His amiable expression fell. He sighed. “All right, then. I suppose we should begin. It’s not even technically a story, you know that?
“It was at his one hundred and ninety-sixth year that Seymul Colt received the final warning and was alerted to the rapid disintegration of his body within two months’ time. Understanding the effects of such a time upon a righter’s body, he decided to perform his final righting: Anomaly 0A1. He had suffered at the hands of this wrong early in his life, before he was introduced to his profession, and he felt it fitting that he would end this elusive mother of all wrongs, given the highest rank in the anomaly nomenclature for the four earlier masters of righting who had failed to eliminate it.
“As I have told you more than twenty times, the difference between an existence and a consciousness in the theoretic plane is that the consciousness has self-evolving mechanisms which make both its capacities and its contents
infinite. There is a time restriction, of course, as with all constructs, but otherwise the amount of energy and thought curled into systems within its core is infinite. However, to compensate, surrounding the great network of purposes is a void of purpose.”

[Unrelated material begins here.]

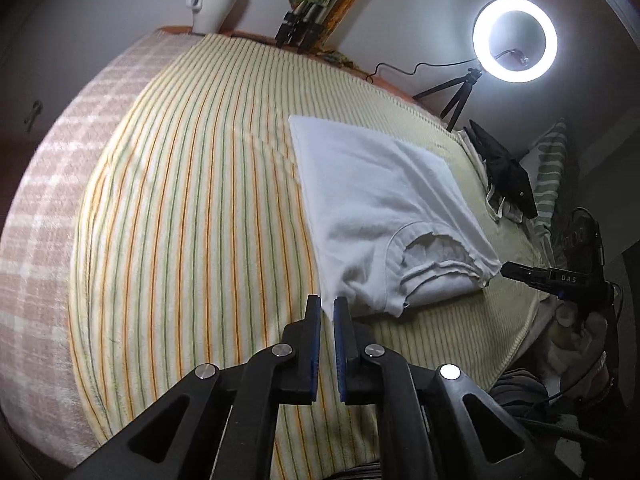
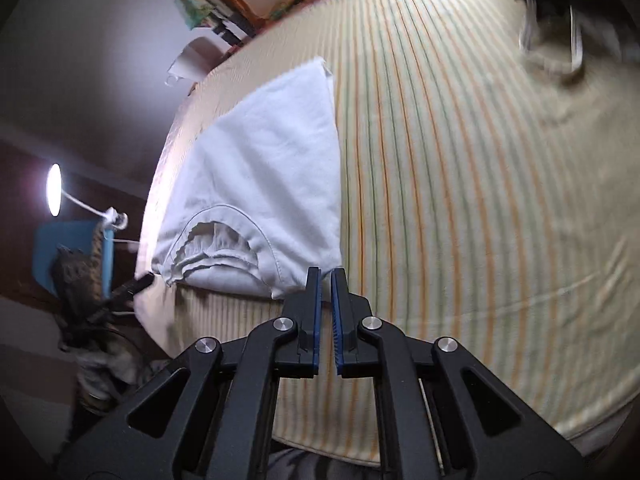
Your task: Fold small clothes
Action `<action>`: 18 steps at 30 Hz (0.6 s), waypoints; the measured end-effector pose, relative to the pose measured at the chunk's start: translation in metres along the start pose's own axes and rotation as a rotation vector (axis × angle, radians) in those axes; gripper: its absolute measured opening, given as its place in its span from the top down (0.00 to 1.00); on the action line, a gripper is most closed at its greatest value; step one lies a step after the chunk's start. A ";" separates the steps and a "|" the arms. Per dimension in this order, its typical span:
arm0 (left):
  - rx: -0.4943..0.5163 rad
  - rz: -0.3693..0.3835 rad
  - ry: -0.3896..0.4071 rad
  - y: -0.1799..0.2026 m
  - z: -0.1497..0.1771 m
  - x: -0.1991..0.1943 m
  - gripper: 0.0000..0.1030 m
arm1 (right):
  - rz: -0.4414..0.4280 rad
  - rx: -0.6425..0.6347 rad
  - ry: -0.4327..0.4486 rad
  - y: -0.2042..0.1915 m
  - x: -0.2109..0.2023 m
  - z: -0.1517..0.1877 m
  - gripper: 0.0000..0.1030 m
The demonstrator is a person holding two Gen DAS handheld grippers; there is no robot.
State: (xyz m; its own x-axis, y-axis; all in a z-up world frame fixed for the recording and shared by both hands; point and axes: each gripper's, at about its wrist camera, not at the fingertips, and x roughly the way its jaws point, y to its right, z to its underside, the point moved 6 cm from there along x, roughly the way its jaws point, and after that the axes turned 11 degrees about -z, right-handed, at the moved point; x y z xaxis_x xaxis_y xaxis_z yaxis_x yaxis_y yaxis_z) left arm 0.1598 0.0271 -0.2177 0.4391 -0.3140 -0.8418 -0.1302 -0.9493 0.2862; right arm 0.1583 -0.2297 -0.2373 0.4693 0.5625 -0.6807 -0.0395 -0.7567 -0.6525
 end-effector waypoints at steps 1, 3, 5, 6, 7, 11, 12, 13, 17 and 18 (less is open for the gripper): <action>0.023 -0.004 0.019 0.006 -0.005 -0.004 0.94 | 0.009 -0.028 0.016 -0.004 -0.005 -0.004 0.94; 0.056 -0.002 0.037 0.018 -0.014 -0.004 0.89 | 0.002 -0.082 0.062 -0.016 -0.015 -0.016 0.93; 0.086 0.018 0.037 0.035 -0.023 0.002 0.88 | -0.040 -0.114 0.091 -0.029 -0.018 -0.029 0.93; 0.101 0.021 0.037 0.042 -0.028 0.006 0.87 | -0.063 -0.134 0.103 -0.037 -0.017 -0.036 0.93; 0.120 0.019 0.038 0.050 -0.032 0.011 0.87 | -0.068 -0.158 0.114 -0.044 -0.014 -0.045 0.93; 0.165 0.020 0.035 0.070 -0.045 0.033 0.87 | -0.078 -0.228 0.098 -0.070 0.009 -0.072 0.93; 0.177 0.022 0.030 0.075 -0.047 0.039 0.87 | -0.086 -0.238 0.087 -0.073 0.019 -0.080 0.93; 0.190 0.022 0.024 0.078 -0.049 0.045 0.87 | -0.080 -0.248 0.079 -0.074 0.028 -0.088 0.93; 0.247 0.010 0.005 0.085 -0.051 0.065 0.87 | -0.042 -0.267 0.044 -0.068 0.067 -0.111 0.93; 0.258 0.008 -0.001 0.085 -0.050 0.070 0.87 | -0.044 -0.260 0.035 -0.065 0.075 -0.116 0.93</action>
State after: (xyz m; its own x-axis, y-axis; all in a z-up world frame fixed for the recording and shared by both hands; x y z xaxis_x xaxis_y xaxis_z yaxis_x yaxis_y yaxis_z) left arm 0.2240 -0.0748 -0.2292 0.4364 -0.3211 -0.8405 -0.3559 -0.9196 0.1665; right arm 0.2983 -0.1768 -0.2073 0.4963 0.5883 -0.6384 0.2074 -0.7944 -0.5709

As could be expected, thoughts within a construct were assembled and kept together by shapes taken by the very fabric of the plane called purposes, like to the warping of space-time which produces gravity. These organized the raw energy into distinct purposes, hence the name. Scientists of this field had been confused by a species of greater super-purposes which seemed to encompass entire semiplanes within the theoretic plane, organizing nothing at all.

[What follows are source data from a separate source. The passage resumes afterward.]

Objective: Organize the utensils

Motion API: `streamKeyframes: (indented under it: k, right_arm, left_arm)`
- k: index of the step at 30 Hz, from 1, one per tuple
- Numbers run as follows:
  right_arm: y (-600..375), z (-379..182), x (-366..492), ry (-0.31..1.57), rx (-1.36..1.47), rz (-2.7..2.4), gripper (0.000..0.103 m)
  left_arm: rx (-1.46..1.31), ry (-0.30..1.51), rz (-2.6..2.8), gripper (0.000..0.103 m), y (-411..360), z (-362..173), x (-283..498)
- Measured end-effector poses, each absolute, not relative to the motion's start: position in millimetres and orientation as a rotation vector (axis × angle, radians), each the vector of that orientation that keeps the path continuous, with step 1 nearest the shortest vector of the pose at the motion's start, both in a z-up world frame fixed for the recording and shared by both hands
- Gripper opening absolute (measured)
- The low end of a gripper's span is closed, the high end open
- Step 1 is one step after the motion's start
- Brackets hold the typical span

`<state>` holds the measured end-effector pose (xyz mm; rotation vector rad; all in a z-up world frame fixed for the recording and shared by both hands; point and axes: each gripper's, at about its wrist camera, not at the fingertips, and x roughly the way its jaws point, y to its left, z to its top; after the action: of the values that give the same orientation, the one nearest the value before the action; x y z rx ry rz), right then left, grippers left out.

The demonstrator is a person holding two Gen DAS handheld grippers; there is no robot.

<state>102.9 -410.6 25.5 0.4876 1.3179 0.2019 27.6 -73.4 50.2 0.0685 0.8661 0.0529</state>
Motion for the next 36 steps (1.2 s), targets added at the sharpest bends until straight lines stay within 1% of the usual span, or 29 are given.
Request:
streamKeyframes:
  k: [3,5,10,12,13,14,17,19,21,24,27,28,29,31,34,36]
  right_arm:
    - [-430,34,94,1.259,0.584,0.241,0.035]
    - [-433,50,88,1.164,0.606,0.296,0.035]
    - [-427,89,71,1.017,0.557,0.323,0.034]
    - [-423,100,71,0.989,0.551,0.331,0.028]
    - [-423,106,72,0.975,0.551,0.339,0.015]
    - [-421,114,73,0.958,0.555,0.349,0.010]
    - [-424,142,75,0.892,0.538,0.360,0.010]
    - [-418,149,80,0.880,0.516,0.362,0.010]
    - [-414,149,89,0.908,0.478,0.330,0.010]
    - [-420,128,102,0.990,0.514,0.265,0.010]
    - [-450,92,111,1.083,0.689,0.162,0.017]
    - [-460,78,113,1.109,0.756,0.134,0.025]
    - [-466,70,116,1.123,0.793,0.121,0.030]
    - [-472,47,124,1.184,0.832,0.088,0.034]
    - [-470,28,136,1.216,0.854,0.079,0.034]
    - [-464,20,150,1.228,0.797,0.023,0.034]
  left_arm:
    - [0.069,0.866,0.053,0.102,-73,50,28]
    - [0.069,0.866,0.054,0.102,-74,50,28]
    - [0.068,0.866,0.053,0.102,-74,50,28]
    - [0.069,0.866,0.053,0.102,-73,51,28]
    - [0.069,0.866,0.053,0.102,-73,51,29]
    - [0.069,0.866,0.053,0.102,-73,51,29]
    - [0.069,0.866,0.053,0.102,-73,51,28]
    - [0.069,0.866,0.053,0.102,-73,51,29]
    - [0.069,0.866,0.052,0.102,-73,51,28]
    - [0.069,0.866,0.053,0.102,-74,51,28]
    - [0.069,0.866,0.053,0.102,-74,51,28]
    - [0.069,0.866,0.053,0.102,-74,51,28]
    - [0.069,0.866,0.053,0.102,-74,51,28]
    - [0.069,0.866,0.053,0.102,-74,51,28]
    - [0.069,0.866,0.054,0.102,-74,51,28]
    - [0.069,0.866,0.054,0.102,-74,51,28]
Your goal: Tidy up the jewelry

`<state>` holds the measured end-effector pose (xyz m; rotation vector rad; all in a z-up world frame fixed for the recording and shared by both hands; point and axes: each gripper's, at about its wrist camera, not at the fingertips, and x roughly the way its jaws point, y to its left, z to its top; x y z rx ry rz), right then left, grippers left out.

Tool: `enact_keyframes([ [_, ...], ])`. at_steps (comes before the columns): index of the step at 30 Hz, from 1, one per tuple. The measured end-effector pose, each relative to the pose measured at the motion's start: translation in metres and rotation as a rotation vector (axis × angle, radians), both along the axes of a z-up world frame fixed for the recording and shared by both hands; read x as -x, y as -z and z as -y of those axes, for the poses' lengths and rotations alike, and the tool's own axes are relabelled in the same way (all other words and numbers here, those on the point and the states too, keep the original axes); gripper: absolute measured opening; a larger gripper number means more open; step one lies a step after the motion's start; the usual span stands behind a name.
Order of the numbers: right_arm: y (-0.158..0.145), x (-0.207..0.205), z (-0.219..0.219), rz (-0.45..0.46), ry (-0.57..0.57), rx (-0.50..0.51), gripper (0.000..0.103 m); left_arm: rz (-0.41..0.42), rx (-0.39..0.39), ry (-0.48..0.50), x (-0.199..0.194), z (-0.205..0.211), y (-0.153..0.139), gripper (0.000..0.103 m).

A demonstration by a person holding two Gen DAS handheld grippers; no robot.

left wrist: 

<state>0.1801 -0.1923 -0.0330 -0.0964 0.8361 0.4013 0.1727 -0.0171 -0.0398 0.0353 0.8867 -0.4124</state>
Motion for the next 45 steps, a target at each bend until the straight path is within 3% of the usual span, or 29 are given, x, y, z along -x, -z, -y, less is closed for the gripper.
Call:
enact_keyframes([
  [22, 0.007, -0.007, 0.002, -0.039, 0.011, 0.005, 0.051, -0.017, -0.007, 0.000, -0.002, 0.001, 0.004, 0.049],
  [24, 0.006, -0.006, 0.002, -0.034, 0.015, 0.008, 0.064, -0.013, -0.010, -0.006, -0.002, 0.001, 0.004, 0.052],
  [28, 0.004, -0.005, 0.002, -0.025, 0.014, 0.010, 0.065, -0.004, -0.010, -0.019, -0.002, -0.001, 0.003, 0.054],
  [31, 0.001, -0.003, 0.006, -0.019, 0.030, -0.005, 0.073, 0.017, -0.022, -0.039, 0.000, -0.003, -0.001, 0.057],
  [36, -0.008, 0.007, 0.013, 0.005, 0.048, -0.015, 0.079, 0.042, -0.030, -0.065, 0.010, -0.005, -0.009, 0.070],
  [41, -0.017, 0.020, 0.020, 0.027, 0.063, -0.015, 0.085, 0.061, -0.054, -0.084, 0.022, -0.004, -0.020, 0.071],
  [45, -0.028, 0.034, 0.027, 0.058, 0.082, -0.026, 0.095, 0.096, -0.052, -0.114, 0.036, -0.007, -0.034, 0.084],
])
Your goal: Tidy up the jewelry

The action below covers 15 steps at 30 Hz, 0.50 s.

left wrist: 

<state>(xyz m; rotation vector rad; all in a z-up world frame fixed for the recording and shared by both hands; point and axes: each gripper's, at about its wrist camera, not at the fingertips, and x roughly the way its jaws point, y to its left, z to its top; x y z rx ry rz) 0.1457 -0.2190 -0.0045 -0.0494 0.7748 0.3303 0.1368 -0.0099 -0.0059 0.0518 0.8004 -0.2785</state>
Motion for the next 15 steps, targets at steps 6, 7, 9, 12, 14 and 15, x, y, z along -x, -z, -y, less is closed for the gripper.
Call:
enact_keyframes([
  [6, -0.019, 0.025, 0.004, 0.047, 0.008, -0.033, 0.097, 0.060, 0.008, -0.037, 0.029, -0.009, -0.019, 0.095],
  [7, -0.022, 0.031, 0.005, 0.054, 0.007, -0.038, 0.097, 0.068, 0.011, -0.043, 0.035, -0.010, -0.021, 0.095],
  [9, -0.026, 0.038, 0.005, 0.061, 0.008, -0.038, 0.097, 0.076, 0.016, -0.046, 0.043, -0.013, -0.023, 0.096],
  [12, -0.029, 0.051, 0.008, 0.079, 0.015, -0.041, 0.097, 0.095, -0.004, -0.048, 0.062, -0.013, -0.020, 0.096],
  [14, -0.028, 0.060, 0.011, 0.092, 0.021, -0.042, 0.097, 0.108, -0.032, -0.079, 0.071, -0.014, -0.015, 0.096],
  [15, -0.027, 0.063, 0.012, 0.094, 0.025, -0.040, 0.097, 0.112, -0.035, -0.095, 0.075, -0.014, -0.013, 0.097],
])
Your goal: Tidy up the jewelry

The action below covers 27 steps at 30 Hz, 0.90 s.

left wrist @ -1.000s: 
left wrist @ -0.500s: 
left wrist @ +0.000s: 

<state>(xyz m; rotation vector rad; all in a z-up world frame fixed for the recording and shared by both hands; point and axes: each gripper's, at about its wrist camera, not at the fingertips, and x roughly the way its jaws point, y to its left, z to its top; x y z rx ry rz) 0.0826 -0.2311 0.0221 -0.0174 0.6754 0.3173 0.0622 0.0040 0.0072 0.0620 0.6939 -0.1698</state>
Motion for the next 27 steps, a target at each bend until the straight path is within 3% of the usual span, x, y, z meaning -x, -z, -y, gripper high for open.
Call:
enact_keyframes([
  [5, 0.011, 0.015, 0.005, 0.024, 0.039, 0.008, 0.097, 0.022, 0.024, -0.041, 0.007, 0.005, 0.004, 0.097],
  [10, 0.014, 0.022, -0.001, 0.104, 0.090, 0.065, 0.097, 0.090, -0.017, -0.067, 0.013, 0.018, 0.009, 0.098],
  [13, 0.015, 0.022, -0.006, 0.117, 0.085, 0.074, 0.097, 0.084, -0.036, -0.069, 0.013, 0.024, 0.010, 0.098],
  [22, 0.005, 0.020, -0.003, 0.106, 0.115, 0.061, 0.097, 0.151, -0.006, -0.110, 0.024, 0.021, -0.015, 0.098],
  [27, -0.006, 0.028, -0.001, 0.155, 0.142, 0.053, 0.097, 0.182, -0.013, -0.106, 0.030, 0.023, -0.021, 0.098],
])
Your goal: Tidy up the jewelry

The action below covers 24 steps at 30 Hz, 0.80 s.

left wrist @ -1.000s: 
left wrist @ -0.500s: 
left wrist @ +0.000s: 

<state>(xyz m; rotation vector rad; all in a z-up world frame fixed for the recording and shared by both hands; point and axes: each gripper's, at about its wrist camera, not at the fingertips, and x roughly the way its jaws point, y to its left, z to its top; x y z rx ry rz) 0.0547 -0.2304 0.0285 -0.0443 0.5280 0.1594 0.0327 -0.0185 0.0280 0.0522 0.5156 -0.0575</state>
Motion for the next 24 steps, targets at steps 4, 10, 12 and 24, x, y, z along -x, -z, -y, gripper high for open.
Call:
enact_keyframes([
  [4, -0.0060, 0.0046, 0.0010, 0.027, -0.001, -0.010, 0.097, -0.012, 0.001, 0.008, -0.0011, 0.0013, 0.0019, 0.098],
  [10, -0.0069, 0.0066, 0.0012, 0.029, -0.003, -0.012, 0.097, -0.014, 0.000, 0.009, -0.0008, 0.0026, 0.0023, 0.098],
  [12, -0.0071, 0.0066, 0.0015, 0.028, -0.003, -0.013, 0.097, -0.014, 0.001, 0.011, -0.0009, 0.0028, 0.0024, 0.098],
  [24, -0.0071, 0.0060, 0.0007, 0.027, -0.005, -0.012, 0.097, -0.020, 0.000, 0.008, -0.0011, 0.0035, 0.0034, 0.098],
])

“This void of purpose is still utilized by the consciousness to store the rare thought or idea which it can find no place for within the mind. Under any three boundary conditions, however, while the consciousness is halfway between any three pairs of states, for unknown reasons a generator construct is created which spreads its purpose through the mind’s void of purpose and uses the stray thoughts and emotions to create a new unstable consciousness. This consciousness usually disintegrates within milliseconds, and the generator, deprived of energy, also falls apart.”
This would be digested keeping in mind that a generator was a construct which swallowed raw energy within its proximity circle of purpose and spat out a fully-formed consciousness.

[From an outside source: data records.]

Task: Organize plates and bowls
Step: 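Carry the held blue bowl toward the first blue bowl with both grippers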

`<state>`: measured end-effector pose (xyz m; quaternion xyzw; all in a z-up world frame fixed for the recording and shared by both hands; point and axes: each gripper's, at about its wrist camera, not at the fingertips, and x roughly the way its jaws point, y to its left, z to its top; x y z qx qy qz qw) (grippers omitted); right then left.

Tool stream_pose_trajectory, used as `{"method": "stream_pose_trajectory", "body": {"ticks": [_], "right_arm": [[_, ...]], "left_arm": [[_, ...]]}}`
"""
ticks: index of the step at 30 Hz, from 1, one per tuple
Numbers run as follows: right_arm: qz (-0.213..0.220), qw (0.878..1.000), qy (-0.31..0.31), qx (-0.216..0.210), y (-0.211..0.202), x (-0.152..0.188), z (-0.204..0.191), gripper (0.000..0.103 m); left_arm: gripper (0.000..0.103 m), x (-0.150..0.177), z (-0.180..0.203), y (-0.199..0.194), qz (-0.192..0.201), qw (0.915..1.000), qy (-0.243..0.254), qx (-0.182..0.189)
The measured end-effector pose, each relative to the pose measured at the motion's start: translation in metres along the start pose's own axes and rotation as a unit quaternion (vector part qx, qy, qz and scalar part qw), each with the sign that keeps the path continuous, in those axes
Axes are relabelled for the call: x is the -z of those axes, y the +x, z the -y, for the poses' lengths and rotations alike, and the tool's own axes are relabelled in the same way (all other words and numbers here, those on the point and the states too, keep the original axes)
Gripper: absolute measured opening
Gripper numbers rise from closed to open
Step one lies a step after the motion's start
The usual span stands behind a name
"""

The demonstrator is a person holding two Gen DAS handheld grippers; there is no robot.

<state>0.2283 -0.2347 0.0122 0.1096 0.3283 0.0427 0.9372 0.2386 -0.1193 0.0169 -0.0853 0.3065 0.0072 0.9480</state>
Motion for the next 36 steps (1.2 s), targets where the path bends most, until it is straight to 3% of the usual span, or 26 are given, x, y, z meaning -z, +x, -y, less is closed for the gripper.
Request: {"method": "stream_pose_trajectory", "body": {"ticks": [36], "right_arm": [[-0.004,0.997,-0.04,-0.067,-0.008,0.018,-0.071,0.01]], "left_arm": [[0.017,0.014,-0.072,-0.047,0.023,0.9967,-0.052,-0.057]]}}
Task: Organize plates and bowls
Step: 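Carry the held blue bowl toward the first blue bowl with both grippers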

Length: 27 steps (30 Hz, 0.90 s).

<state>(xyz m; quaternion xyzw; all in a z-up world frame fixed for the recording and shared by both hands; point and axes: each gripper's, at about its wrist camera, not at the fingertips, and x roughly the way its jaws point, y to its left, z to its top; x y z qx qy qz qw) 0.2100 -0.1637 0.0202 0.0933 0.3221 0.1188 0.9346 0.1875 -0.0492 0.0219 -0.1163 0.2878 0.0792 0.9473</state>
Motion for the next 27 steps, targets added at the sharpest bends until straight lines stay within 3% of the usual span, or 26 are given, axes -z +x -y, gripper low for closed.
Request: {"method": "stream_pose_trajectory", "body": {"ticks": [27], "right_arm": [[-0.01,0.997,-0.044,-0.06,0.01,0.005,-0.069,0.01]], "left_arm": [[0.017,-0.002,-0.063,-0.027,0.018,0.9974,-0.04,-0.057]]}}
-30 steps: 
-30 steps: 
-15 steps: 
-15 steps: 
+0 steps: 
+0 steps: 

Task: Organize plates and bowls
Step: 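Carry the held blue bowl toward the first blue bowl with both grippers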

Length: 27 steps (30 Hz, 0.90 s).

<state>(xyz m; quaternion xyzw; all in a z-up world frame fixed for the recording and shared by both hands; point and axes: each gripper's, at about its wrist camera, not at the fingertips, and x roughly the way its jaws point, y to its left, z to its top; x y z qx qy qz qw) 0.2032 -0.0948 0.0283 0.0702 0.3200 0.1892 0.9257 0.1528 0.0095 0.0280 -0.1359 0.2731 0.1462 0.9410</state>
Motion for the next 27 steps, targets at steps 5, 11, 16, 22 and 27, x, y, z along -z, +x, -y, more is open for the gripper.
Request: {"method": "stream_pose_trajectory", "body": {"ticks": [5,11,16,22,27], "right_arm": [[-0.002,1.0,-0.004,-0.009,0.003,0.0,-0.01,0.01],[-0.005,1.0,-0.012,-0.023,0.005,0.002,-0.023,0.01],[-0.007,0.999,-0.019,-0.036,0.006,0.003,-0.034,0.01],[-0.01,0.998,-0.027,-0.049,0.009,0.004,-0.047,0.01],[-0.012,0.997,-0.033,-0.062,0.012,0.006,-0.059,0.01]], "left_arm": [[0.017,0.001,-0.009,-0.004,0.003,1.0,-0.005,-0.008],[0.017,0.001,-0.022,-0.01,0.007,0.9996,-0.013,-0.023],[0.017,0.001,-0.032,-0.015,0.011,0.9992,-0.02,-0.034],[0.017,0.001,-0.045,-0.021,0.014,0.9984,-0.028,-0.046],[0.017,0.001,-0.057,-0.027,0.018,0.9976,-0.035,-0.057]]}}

“However, in certain cases there is enough thought hanging in the void to supply the generator with just enough energy to create a more stable organism, termed Missingno. This remains existent so long that it is indeed projected onto our complex plane, at which point it wreaks havoc.”
Perhaps hypocritically, I held up a hand. “Stop,” I said, “this is where you always skip ahead. You try to make it look seamless, but I know you’re hiding something.”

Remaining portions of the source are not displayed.